- **TRY IT**:
Work out the number of lines in the listing that include the string "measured". Reply with that number alone.

- **DATA SECTION**:
________________
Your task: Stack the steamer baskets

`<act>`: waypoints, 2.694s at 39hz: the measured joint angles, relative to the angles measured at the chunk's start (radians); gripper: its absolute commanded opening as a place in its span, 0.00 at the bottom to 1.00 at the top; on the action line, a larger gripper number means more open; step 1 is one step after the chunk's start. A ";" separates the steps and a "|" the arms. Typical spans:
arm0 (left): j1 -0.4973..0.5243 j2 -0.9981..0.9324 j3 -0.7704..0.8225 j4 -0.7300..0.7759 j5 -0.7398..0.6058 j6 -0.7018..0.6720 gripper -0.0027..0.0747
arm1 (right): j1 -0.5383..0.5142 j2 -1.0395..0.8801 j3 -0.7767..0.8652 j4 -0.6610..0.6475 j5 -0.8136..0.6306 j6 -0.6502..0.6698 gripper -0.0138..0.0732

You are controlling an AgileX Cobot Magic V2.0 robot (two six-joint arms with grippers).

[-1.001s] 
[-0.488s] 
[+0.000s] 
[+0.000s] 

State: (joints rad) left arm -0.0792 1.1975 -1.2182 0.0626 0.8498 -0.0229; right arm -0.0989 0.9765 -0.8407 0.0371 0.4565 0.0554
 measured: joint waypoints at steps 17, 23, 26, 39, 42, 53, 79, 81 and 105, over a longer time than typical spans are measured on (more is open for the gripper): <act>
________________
- **RESULT OF THE TASK**:
2